La doctrine presbytérienne n’est pas précisément sentimentale, et ne pouvait guère répondre à ce besoin d’amour et d’expansion qui travaillait M. Brownson. Dès la première réunion des fidèles, il fut rebuté et scandalisé. On pria pour la conversion des pécheurs, on renouvela un engagement habituel, un covenant, par lequel tout membre de la congrégation promettait de travailler à cette œuvre sainte, en frappant les pécheurs de réprobation, en les évitant comme la peste, et en ne leur adressant la parole que pour leur reprocher leurs péchés. « Nous devions, par nos manières envers eux, montrer à tous ceux qui n’étaient pas membres de notre église que nous les regardions comme les ennemis de Dieu et par conséquent comme nos ennemis, qu’ils étaient haïs de Dieu et par conséquent haïs de nous. » dans les relations d’affaires, le véritable presbytérien devait toujours donner la préférence aux membres de son église, et lorsque par malheur il était obligé, pour ne pas sacrifier ses intérêts, d’entrer en relations de commerce avec les parias qui ne faisaient pas partie de l’église, il était méritoire de faire appel à leur intérêt bien entendu, à leur cupidité, à leur égoïsme, pour le plus grand bien de la religion.
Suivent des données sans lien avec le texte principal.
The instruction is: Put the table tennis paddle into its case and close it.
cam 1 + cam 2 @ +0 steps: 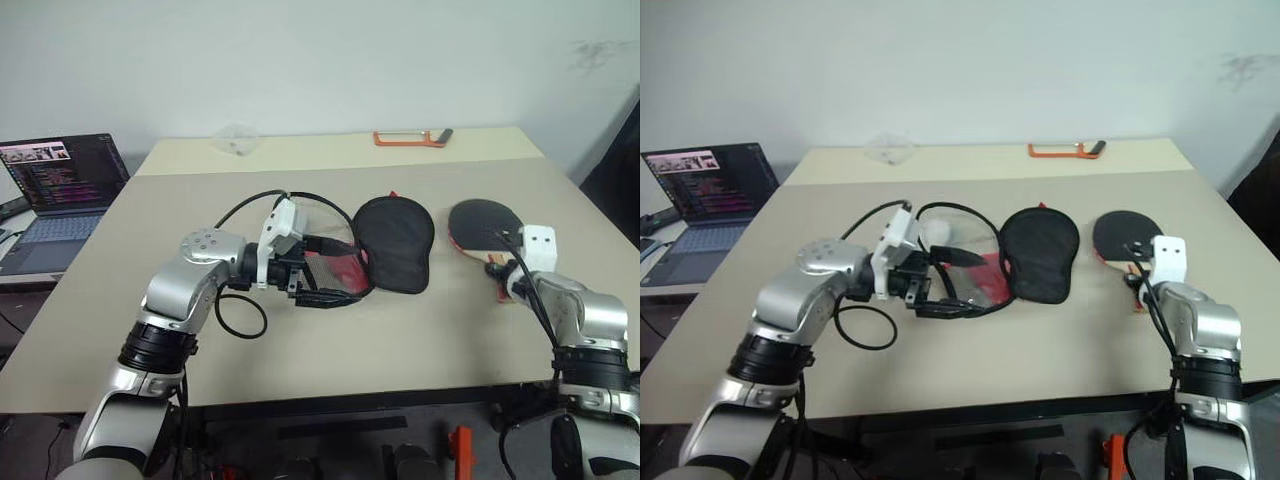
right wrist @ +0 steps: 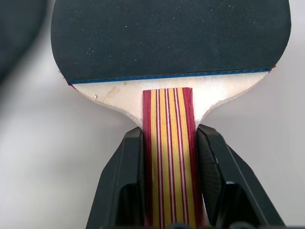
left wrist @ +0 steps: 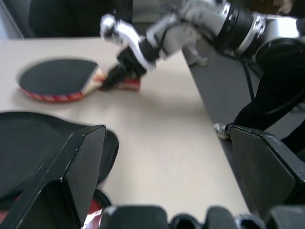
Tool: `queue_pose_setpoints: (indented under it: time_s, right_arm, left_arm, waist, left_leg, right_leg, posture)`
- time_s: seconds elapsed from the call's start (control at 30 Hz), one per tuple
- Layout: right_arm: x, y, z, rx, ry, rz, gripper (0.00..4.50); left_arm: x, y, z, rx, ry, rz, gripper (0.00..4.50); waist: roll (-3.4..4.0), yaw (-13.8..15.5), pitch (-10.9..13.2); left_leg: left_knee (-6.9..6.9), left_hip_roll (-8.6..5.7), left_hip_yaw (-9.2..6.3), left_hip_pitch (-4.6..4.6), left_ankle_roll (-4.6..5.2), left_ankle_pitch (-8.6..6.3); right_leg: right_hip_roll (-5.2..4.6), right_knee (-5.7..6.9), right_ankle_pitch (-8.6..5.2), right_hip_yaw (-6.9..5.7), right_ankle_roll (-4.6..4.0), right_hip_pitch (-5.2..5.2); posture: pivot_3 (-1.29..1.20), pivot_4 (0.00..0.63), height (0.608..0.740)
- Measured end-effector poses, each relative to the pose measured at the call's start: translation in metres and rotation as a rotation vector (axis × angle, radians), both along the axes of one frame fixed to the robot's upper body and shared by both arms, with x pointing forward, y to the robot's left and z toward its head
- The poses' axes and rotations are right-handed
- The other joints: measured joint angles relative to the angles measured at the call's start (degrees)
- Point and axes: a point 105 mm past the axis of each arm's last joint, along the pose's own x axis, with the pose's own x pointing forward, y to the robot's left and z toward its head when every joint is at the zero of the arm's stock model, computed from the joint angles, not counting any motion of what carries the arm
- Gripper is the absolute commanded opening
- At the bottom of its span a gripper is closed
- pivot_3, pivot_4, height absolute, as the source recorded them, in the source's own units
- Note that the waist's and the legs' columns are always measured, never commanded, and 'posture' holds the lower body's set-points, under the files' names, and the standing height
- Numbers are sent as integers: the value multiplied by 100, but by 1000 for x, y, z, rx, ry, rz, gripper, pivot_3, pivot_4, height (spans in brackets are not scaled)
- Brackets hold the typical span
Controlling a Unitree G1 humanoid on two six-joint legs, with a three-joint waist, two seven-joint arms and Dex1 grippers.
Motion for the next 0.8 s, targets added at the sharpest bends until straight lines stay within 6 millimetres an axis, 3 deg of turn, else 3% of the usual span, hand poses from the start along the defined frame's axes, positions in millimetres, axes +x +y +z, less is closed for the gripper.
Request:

Les membres de la congrégation n’étaient certainement pas obligés de sacrifier à la conversion des pécheurs une bonne affaire, ni même un simple ballot de marchandises ; mais il était louable de faire entendre à un débiteur ou à un client que sa conversion au presbytérianisme faciliterait singulièrement l’ouverture d’un crédit ou le renouvellement d’une dette. Ainsi se trouvaient réconciliés dans un austère pharisaïsme le zèle chrétien et la cupidité mercantile. Il va sans dire qu’un espionnage insupportable était le résultat de ces charitables engagemens. Pour la faute la plus vénielle, on courait risque d’être dénoncé publiquement devant la congrégation et mis au rang des pécheurs. Les libertés les plus innocentes étaient regardées comme un crime.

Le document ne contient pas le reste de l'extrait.